Repeat the entire listing exactly as written.

─── DATASET SECTION ───

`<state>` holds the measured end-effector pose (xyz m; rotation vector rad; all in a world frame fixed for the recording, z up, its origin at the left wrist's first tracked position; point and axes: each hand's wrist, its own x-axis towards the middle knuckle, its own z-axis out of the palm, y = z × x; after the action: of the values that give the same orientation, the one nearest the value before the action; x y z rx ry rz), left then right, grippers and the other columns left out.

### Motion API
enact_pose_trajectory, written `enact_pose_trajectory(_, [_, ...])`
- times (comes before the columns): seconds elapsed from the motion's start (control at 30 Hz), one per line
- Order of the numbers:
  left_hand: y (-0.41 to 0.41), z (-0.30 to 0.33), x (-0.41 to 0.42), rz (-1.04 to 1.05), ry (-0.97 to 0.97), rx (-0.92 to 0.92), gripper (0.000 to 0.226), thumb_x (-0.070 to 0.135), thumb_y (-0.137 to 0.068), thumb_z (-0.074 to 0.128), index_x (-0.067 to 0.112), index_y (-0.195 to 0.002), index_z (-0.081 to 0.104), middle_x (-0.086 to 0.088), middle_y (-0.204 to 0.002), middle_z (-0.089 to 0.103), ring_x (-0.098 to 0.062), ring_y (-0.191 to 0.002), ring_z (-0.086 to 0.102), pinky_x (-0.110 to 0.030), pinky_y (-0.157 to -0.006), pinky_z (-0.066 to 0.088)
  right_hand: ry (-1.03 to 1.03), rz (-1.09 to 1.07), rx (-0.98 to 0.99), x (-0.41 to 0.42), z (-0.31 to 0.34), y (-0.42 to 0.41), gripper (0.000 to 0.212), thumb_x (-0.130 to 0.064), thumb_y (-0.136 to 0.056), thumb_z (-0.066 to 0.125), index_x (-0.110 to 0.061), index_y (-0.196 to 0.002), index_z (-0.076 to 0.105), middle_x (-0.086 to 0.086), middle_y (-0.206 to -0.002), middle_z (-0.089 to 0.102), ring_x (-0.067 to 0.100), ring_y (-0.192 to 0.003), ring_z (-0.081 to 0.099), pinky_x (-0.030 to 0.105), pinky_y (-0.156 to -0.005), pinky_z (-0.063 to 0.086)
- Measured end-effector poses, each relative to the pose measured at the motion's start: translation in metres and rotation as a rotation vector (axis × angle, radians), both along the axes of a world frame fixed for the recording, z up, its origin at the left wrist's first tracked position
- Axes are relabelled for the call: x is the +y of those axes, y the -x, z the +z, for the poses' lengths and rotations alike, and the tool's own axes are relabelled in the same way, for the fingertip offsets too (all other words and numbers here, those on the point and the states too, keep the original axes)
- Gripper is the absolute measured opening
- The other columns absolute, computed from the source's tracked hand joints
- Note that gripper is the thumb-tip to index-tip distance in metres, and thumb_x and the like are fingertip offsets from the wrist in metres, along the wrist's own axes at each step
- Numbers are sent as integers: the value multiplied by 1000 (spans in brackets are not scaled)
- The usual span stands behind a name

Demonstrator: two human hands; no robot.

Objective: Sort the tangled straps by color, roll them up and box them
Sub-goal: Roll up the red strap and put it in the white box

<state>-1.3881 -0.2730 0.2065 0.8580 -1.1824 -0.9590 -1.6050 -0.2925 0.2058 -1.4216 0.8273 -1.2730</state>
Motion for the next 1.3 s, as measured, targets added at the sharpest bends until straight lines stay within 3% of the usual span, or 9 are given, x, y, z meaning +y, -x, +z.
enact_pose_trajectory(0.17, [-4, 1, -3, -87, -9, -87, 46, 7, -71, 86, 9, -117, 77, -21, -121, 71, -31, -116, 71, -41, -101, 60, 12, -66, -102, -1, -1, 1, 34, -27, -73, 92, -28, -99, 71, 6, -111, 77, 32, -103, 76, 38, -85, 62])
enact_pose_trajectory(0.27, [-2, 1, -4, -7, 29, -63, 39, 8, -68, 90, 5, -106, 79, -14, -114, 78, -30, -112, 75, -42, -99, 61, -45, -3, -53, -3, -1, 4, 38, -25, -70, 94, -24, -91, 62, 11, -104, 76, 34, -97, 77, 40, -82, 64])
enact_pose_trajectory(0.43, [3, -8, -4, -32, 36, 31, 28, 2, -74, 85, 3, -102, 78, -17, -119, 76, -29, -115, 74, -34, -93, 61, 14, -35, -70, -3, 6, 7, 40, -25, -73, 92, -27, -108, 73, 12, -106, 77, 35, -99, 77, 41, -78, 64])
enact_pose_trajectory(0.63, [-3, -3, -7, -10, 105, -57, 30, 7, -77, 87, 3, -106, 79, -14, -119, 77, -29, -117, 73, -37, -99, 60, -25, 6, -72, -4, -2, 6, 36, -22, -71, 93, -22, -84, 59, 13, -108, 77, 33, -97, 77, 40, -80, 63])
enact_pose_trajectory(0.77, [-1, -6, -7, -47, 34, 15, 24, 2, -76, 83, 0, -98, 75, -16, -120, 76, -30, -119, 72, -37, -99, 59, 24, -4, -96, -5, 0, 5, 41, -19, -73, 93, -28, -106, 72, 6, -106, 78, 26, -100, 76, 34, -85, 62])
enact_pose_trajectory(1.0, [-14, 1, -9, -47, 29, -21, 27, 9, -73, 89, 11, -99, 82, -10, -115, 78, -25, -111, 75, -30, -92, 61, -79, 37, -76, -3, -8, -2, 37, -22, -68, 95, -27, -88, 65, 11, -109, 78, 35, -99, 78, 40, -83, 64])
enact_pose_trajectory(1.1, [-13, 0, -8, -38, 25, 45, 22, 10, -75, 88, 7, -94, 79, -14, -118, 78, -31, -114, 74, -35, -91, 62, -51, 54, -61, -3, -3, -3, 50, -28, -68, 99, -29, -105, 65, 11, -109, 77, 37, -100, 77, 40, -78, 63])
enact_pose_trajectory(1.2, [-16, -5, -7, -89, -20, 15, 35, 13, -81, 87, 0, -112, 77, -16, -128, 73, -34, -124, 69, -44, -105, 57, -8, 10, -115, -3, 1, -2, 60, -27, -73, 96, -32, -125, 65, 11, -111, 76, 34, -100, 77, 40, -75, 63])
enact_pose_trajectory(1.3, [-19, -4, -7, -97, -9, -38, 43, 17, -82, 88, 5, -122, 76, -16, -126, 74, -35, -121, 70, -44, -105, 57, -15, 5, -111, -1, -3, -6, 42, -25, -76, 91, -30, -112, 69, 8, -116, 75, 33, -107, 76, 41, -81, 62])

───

__TASK RESULT__:
`<state>` holds the measured end-effector pose (xyz m; rotation vector rad; all in a world frame fixed for the recording, z up, its origin at the left wrist's first tracked position; point and axes: each hand's wrist, its own x-axis towards the middle knuckle, its own z-axis out of the palm, y = z × x; after the action: of the values that give the same orientation, the one nearest the value before the action; x y z rx ry rz), left then right, grippers and the other columns left out.

### Motion API
enact_pose_trajectory, written `enact_pose_trajectory(_, [_, ...])`
- times (comes before the columns): seconds elapsed from the motion's start (control at 30 Hz), one per line
- Order of the numbers:
  left_hand: y (-0.41 to 0.41), z (-0.30 to 0.33), x (-0.41 to 0.42), rz (-1.04 to 1.05), ry (-0.97 to 0.97), rx (-0.92 to 0.92), gripper (0.000 to 0.226), thumb_x (-0.070 to 0.135), thumb_y (-0.137 to 0.068), thumb_z (-0.074 to 0.128), index_x (-0.067 to 0.112), index_y (-0.195 to 0.002), index_z (-0.081 to 0.104), middle_x (-0.086 to 0.088), middle_y (-0.204 to 0.002), middle_z (-0.089 to 0.103), ring_x (-0.098 to 0.062), ring_y (-0.191 to 0.002), ring_z (-0.086 to 0.102), pinky_x (-0.110 to 0.030), pinky_y (-0.157 to -0.006), pinky_z (-0.066 to 0.088)
  right_hand: ry (-1.03 to 1.03), rz (-1.09 to 1.07), rx (-0.98 to 0.99), x (-0.41 to 0.42), z (-0.31 to 0.34), y (-0.42 to 0.41), gripper (0.000 to 0.212), thumb_x (-0.130 to 0.064), thumb_y (-0.136 to 0.056), thumb_z (-0.066 to 0.125), index_x (-0.110 to 0.061), index_y (-0.196 to 0.002), index_z (-0.076 to 0.105), middle_x (-0.086 to 0.086), middle_y (-0.206 to -0.002), middle_z (-0.089 to 0.102), ring_x (-0.067 to 0.100), ring_y (-0.192 to 0.003), ring_z (-0.081 to 0.099), pinky_x (-0.030 to 0.105), pinky_y (-0.156 to -0.005), pinky_z (-0.063 to 0.086)
- Measured end-effector poses, each relative to the pose measured at the motion's start: translation in metres and rotation as a rotation vector (axis × angle, radians), both along the axes of a world frame fixed for the recording, z up, its origin at the left wrist's first tracked position
- Axes are relabelled for the call: x is the +y of those axes, y the -x, z the +z, for the poses' lengths and rotations alike, and the tool's own axes are relabelled in the same way, for the fingertip offsets too (all other words and numbers here, those on the point and the states too, keep the original axes)
- Gripper is the absolute measured opening
- The other columns absolute, computed from the source's tracked hand joints
- Note that gripper is the thumb-tip to index-tip distance in metres, and thumb_x and the like are fingertip offsets from the wrist in metres, along the wrist's own axes at each step
- Numbers are sent as integers: the value multiplied by 1000 (spans in brackets are not scaled)
- The usual span stands behind a name

Demonstrator: two human hands; no robot.

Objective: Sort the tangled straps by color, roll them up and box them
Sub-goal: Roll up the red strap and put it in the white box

<state>-1.3881 -0.2730 0.2065 0.8580 -1.1824 -0.9590 -1.6050 -0.2925 0.2058 -1.4216 0.8273 -1.2730</state>
Motion for the next 1.3 s, as measured, targets added at the sharpest bends until straight lines stay within 3% of the usual span, or 9 are given, x, y, z meaning +y, -x, +z.
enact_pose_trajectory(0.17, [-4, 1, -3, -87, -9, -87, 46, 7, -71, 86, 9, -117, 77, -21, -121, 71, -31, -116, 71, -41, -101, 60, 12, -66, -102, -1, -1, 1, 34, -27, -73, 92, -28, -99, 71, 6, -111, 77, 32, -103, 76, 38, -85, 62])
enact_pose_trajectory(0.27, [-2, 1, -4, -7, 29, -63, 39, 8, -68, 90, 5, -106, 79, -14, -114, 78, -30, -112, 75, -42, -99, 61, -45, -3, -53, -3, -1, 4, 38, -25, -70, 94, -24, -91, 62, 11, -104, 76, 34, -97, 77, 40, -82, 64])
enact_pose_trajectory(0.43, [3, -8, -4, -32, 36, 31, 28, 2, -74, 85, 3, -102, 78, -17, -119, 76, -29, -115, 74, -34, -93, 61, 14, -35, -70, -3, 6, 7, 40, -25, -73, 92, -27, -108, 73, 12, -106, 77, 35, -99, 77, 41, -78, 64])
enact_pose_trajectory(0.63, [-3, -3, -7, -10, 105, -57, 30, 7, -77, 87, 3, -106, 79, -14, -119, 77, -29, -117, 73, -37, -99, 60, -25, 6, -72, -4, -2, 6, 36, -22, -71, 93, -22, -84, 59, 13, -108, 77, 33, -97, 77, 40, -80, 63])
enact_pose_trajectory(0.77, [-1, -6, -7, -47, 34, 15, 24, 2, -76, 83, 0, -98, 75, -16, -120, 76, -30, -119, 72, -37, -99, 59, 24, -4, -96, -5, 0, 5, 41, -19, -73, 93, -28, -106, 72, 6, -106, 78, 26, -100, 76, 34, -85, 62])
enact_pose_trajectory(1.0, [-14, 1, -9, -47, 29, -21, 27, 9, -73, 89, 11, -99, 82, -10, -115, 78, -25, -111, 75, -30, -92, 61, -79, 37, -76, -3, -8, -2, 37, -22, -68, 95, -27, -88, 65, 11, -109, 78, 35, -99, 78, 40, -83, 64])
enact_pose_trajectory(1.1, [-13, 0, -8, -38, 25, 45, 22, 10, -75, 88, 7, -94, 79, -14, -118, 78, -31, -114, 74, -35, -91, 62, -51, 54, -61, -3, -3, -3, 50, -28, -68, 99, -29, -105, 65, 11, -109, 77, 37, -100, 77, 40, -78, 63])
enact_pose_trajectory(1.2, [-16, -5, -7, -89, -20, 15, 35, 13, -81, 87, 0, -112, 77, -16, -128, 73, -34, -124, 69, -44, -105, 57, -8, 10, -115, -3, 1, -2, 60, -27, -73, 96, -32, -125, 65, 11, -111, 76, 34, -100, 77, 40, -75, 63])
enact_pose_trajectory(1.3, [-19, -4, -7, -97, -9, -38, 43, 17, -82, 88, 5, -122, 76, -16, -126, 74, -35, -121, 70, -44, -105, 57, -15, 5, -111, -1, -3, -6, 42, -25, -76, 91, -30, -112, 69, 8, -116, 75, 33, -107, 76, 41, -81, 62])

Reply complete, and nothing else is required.